■ Task goal: Look in the material below for the line holding "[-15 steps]". Set it down exactly, with each later line up to and including the line holding "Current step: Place".

[Study material — start]

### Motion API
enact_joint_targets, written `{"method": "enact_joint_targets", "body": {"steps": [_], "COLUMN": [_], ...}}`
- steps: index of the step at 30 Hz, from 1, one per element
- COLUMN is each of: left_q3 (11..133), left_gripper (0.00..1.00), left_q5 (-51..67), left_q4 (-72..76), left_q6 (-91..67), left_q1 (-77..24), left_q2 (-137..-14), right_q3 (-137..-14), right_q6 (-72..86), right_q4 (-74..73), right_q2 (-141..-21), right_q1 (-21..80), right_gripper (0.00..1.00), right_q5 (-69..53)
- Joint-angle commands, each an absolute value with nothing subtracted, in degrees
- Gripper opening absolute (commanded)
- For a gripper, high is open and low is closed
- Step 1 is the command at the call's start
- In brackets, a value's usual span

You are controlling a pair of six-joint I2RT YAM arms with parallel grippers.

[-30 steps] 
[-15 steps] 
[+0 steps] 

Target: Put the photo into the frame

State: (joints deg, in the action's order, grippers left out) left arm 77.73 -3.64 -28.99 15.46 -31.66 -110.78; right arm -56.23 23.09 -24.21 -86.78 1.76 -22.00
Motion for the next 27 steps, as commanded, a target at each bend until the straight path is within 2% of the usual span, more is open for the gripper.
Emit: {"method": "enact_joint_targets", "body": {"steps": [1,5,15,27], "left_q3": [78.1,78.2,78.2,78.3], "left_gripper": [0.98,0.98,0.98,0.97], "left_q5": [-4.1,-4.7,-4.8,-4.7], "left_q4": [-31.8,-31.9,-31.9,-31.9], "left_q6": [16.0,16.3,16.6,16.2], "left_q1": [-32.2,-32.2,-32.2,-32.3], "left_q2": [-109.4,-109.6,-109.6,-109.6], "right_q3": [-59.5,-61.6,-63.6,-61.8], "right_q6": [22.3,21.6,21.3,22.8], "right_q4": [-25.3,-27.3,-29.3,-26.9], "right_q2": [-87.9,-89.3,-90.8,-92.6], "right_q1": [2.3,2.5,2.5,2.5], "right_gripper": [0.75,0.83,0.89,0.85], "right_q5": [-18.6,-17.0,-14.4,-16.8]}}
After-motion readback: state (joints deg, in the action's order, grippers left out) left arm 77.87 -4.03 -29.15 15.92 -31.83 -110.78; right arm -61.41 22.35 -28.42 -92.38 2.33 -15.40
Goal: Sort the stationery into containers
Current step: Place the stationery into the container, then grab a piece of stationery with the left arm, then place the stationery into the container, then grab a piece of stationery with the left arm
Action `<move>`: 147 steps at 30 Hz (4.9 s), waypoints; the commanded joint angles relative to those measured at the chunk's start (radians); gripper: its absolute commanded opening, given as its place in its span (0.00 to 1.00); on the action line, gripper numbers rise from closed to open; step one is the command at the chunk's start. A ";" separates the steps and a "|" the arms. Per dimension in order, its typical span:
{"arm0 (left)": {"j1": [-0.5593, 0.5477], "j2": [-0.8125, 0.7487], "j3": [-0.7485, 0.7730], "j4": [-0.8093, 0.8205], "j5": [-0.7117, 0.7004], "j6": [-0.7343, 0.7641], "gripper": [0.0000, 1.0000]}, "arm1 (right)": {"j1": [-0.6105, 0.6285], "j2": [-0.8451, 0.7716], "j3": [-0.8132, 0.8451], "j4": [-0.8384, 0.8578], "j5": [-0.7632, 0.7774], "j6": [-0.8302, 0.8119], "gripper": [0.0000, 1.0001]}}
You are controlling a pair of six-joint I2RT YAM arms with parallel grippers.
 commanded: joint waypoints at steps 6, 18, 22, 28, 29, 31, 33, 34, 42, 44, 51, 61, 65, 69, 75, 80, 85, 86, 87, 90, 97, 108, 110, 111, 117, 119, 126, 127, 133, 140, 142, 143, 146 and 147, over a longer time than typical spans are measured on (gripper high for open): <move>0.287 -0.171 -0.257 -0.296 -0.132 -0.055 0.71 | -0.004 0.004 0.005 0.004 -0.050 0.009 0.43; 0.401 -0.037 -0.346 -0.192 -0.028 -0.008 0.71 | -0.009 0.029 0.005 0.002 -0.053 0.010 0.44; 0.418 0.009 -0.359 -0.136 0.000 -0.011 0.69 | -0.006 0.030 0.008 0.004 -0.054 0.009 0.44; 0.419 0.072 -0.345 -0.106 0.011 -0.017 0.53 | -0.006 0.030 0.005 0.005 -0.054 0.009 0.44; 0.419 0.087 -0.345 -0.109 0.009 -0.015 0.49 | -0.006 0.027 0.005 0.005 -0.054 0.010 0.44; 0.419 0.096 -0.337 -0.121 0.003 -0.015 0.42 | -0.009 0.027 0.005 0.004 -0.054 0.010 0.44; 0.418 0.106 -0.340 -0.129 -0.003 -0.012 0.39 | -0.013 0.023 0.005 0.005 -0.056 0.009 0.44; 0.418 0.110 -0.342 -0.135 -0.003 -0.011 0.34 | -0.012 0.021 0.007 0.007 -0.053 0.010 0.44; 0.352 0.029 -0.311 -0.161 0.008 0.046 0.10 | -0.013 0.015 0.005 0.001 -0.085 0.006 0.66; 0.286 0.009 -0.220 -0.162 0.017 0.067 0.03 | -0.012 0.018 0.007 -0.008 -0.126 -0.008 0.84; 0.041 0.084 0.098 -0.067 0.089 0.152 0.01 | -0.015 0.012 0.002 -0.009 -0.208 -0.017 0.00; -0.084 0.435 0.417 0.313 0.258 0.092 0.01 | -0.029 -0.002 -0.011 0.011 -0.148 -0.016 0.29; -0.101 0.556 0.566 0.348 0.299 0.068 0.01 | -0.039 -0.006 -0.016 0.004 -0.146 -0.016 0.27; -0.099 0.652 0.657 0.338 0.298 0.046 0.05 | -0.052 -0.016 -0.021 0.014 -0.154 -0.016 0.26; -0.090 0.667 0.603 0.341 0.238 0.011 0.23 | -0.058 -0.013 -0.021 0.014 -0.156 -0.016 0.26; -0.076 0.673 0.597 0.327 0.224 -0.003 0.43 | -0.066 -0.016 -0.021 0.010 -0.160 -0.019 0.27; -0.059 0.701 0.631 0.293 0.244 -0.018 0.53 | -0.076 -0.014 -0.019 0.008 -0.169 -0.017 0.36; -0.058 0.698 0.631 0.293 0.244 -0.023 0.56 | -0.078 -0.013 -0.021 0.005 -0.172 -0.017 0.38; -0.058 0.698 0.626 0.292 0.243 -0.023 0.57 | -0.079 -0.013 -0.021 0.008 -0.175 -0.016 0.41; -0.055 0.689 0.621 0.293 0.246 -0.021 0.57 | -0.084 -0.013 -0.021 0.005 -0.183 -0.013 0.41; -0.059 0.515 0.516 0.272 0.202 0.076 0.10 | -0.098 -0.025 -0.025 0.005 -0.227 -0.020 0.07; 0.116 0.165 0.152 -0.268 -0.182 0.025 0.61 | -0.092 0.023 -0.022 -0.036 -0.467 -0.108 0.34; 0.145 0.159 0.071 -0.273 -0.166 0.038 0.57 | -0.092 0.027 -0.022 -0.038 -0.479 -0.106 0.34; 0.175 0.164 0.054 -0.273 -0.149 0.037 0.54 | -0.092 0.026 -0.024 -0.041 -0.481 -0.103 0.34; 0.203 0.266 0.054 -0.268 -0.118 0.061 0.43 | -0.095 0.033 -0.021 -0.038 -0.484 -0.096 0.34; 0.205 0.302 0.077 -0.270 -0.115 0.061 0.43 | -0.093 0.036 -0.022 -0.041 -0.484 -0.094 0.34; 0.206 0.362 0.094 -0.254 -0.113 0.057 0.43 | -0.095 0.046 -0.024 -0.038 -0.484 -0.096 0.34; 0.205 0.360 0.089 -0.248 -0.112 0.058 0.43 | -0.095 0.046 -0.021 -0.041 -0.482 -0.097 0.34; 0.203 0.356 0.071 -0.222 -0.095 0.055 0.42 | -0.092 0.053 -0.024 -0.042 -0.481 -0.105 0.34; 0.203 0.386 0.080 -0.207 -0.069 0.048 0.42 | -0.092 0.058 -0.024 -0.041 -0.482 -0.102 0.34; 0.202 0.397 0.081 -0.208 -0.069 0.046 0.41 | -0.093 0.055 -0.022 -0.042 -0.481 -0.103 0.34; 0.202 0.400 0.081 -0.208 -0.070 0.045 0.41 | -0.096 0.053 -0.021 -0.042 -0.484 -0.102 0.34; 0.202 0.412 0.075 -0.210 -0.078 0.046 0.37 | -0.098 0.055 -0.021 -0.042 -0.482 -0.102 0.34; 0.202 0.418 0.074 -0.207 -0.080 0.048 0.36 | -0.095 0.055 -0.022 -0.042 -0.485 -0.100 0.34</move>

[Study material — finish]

■ Task solution:
[-15 steps] 
[+0 steps] 

Target: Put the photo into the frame

State: (joints deg, in the action's order, grippers left out) left arm 77.73 -3.64 -28.99 15.46 -31.66 -110.78; right arm -56.23 23.09 -24.21 -86.78 1.76 -22.00
Motion for the next 27 steps, as commanded, a target at each bend until the straight path is within 2% of the usual span, more is open for the gripper.
Emit: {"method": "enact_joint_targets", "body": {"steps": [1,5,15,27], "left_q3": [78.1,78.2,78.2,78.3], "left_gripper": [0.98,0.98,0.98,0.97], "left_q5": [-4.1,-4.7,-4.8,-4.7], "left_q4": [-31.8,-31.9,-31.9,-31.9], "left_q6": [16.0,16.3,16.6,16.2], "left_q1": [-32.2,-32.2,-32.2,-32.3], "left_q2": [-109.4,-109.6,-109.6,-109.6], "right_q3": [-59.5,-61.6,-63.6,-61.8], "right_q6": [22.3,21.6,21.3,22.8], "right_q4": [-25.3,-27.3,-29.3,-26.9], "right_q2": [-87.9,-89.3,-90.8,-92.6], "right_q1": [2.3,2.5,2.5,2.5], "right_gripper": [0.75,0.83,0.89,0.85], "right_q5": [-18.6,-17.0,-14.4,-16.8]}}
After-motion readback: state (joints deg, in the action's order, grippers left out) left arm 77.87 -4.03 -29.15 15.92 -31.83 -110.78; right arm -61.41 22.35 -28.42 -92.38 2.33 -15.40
Goal: Sort the stationery into containers
Current step: Place the stationery into the container, then grab a piece of stationery with the left arm, then place the stationery into the container, then grab a piece of stationery with the left arm

The exercise requires no further answer.